EXERCISE AIM:
Without skipping or changing anything, print all the entries.

SUPPLIED MATERIAL:
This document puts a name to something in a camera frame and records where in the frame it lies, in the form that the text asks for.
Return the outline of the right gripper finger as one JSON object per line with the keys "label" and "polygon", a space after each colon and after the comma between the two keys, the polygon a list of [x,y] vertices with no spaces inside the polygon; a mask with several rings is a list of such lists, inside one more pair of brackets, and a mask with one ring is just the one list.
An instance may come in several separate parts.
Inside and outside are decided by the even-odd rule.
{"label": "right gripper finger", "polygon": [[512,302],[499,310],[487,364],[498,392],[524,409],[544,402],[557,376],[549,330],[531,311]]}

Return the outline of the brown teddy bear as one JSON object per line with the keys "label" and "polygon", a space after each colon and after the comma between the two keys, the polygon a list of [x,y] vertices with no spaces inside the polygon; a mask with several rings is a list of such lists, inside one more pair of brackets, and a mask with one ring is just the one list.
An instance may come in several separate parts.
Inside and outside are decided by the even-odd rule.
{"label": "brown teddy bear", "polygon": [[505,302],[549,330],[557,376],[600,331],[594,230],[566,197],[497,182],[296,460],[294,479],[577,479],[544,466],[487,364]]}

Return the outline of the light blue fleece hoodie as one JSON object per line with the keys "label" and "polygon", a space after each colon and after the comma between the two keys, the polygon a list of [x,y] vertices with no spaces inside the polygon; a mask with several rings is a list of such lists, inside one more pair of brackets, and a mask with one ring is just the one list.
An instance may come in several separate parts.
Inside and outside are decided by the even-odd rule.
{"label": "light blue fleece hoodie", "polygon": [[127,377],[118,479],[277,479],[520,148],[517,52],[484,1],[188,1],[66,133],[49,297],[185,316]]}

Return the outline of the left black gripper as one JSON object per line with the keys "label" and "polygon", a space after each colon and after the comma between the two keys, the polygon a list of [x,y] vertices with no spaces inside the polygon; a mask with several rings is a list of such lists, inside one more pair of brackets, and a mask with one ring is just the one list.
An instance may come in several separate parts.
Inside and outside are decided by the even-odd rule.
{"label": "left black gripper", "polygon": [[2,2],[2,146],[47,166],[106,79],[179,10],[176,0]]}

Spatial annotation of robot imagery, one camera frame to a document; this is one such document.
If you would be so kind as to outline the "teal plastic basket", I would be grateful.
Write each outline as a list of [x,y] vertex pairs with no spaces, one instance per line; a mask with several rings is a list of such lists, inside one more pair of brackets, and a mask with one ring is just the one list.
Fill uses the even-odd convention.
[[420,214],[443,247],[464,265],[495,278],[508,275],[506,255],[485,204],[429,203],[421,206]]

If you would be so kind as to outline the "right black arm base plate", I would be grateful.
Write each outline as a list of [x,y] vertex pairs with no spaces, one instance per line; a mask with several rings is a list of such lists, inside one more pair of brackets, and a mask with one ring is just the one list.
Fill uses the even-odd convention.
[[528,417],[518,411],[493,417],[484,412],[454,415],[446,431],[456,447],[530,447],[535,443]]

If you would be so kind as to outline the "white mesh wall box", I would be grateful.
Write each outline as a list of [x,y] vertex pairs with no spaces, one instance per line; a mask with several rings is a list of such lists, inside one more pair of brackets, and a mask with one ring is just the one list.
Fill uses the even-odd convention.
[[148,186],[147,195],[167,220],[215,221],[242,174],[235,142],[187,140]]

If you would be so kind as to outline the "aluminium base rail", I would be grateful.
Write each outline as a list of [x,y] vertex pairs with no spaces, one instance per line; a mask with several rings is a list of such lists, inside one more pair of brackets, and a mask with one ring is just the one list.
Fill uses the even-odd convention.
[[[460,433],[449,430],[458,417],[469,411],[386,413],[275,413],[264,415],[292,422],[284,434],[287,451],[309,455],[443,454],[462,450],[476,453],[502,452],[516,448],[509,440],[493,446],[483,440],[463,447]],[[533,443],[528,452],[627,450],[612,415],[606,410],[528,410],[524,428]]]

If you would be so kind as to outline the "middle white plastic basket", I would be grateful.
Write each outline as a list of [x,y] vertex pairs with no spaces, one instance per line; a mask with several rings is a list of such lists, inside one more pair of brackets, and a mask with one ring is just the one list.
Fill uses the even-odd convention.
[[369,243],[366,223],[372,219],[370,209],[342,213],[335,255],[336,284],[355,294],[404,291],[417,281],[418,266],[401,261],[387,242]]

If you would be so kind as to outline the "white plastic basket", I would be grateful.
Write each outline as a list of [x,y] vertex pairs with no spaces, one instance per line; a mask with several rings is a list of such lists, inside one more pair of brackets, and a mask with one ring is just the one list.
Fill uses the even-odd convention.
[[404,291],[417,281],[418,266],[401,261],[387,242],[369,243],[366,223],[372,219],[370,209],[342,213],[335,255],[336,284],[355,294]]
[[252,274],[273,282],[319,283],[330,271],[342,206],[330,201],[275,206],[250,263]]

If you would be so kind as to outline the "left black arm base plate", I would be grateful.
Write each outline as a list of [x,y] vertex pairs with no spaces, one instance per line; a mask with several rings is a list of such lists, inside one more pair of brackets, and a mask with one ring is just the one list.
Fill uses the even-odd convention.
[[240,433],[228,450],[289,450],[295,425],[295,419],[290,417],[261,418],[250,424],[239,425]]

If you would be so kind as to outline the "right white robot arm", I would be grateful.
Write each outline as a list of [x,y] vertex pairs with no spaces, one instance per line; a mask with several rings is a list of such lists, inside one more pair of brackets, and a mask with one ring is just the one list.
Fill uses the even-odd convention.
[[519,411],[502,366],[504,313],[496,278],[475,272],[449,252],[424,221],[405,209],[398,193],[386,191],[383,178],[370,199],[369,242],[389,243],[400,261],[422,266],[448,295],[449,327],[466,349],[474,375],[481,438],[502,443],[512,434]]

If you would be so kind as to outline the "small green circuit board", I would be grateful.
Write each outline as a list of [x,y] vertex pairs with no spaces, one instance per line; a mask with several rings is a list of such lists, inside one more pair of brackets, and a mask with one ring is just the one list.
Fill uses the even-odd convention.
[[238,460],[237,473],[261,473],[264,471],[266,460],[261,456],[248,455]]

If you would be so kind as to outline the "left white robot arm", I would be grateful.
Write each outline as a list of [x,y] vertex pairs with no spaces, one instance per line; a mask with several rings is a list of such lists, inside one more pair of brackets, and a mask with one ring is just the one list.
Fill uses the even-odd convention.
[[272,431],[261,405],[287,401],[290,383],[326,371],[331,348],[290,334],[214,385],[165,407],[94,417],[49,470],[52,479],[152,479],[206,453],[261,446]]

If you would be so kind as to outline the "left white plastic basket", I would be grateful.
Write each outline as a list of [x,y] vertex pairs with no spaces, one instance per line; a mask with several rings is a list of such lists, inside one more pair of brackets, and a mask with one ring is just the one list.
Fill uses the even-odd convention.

ANSWER BOX:
This document puts a name to something in a camera frame and records where in the frame it lies, in the form that the text asks for.
Return the outline of the right gripper finger as one JSON object per line with the keys "label" and "polygon", a space after each colon and after the comma between the two keys, the polygon a list of [x,y] vertices with no spaces inside the polygon; a mask with several rings is a list of such lists, inside one more pair of brackets, and a mask with one ring is just the one list.
An instance may come in several separate parts.
Inside and outside are decided by the even-odd rule.
{"label": "right gripper finger", "polygon": [[512,302],[499,310],[487,364],[498,392],[524,409],[544,402],[557,376],[549,330],[531,311]]}

Return the outline of the brown teddy bear as one JSON object per line with the keys "label" and "polygon", a space after each colon and after the comma between the two keys, the polygon a list of [x,y] vertices with no spaces inside the polygon; a mask with several rings is a list of such lists, inside one more pair of brackets, and a mask with one ring is just the one list.
An instance may come in several separate parts.
Inside and outside are decided by the even-odd rule.
{"label": "brown teddy bear", "polygon": [[505,302],[549,330],[557,376],[600,331],[594,230],[566,197],[497,182],[296,460],[294,479],[577,479],[544,466],[487,364]]}

Return the outline of the light blue fleece hoodie as one JSON object per line with the keys "label" and "polygon", a space after each colon and after the comma between the two keys, the polygon a list of [x,y] vertices with no spaces inside the polygon; a mask with several rings is a list of such lists, inside one more pair of brackets, and a mask with one ring is just the one list.
An instance may come in several separate parts.
Inside and outside are decided by the even-odd rule.
{"label": "light blue fleece hoodie", "polygon": [[127,377],[118,479],[277,479],[520,148],[517,52],[484,1],[188,1],[66,133],[49,297],[185,316]]}

Return the outline of the left black gripper as one JSON object per line with the keys "label" and "polygon", a space after each colon and after the comma between the two keys, the polygon a list of [x,y] vertices with no spaces inside the polygon; a mask with several rings is a list of such lists, inside one more pair of brackets, and a mask with one ring is just the one list.
An instance may come in several separate parts.
Inside and outside are decided by the even-odd rule.
{"label": "left black gripper", "polygon": [[2,2],[2,146],[47,166],[106,79],[179,10],[176,0]]}

Spatial annotation of robot imagery, one camera frame to a document; this is one such document.
If you would be so kind as to outline the "teal plastic basket", I would be grateful.
Write each outline as a list of [x,y] vertex pairs with no spaces, one instance per line; a mask with several rings is a list of such lists, inside one more pair of brackets, and a mask with one ring is just the one list.
Fill uses the even-odd convention.
[[420,214],[443,247],[464,265],[495,278],[508,275],[506,255],[485,204],[429,203],[421,206]]

If you would be so kind as to outline the "right black arm base plate", I would be grateful.
Write each outline as a list of [x,y] vertex pairs with no spaces, one instance per line; a mask with several rings is a list of such lists, inside one more pair of brackets, and a mask with one ring is just the one list.
Fill uses the even-odd convention.
[[528,417],[518,411],[493,417],[484,412],[454,415],[446,431],[456,447],[530,447],[535,443]]

If you would be so kind as to outline the "white mesh wall box", I would be grateful.
Write each outline as a list of [x,y] vertex pairs with no spaces, one instance per line; a mask with several rings is a list of such lists, inside one more pair of brackets, and a mask with one ring is just the one list.
Fill uses the even-odd convention.
[[148,186],[147,195],[167,220],[215,221],[242,174],[235,142],[187,140]]

If you would be so kind as to outline the "aluminium base rail", I would be grateful.
Write each outline as a list of [x,y] vertex pairs with no spaces, one instance per line; a mask with several rings is a list of such lists, inside one more pair of brackets, and a mask with one ring is just the one list.
Fill uses the even-odd convention.
[[[460,433],[449,430],[458,417],[469,411],[386,413],[275,413],[264,415],[292,422],[284,434],[287,451],[309,455],[443,454],[462,450],[476,453],[502,452],[516,448],[509,440],[493,446],[483,440],[463,447]],[[533,443],[528,452],[627,450],[612,415],[606,410],[528,410],[524,428]]]

If you would be so kind as to outline the "middle white plastic basket", I would be grateful.
Write each outline as a list of [x,y] vertex pairs with no spaces, one instance per line; a mask with several rings is a list of such lists, inside one more pair of brackets, and a mask with one ring is just the one list.
Fill uses the even-odd convention.
[[369,243],[366,223],[372,219],[370,209],[342,213],[335,255],[336,284],[355,294],[404,291],[417,281],[418,266],[401,261],[387,242]]

If you would be so kind as to outline the "white plastic basket", I would be grateful.
Write each outline as a list of [x,y] vertex pairs with no spaces, one instance per line; a mask with several rings is a list of such lists, inside one more pair of brackets, and a mask with one ring is just the one list.
Fill uses the even-odd convention.
[[404,291],[417,281],[418,266],[401,261],[387,242],[369,243],[366,223],[372,219],[370,209],[342,213],[335,255],[336,284],[355,294]]
[[252,274],[273,282],[319,283],[330,271],[342,206],[330,201],[275,206],[250,263]]

If you would be so kind as to outline the "left black arm base plate", I would be grateful.
Write each outline as a list of [x,y] vertex pairs with no spaces, one instance per line; a mask with several rings is a list of such lists, inside one more pair of brackets, and a mask with one ring is just the one list.
Fill uses the even-odd convention.
[[240,433],[228,450],[289,450],[295,425],[295,419],[290,417],[261,418],[250,424],[239,425]]

If you would be so kind as to outline the "right white robot arm", I would be grateful.
Write each outline as a list of [x,y] vertex pairs with no spaces, one instance per line; a mask with several rings is a list of such lists, inside one more pair of brackets, and a mask with one ring is just the one list.
Fill uses the even-odd convention.
[[519,411],[502,366],[504,313],[496,278],[475,272],[449,252],[424,221],[405,209],[398,193],[386,191],[383,178],[370,199],[369,242],[389,243],[400,261],[422,266],[448,295],[449,327],[466,349],[474,375],[481,438],[502,443],[512,434]]

If you would be so kind as to outline the "small green circuit board", I would be grateful.
Write each outline as a list of [x,y] vertex pairs with no spaces, one instance per line; a mask with several rings is a list of such lists, inside one more pair of brackets, and a mask with one ring is just the one list.
Fill uses the even-odd convention.
[[238,460],[237,473],[261,473],[264,471],[266,460],[261,456],[248,455]]

If you would be so kind as to outline the "left white robot arm", I would be grateful.
Write each outline as a list of [x,y] vertex pairs with no spaces, one instance per line; a mask with several rings is a list of such lists, inside one more pair of brackets, and a mask with one ring is just the one list.
Fill uses the even-odd convention.
[[272,431],[261,405],[287,401],[290,383],[326,371],[331,348],[290,334],[214,385],[165,407],[94,417],[49,470],[52,479],[152,479],[206,453],[261,446]]

If you would be so kind as to outline the "left white plastic basket", I would be grateful.
Write each outline as a list of [x,y] vertex pairs with no spaces, one instance per line; a mask with several rings is a list of such lists, inside one more pair of brackets, and a mask with one ring is just the one list.
Fill uses the even-odd convention.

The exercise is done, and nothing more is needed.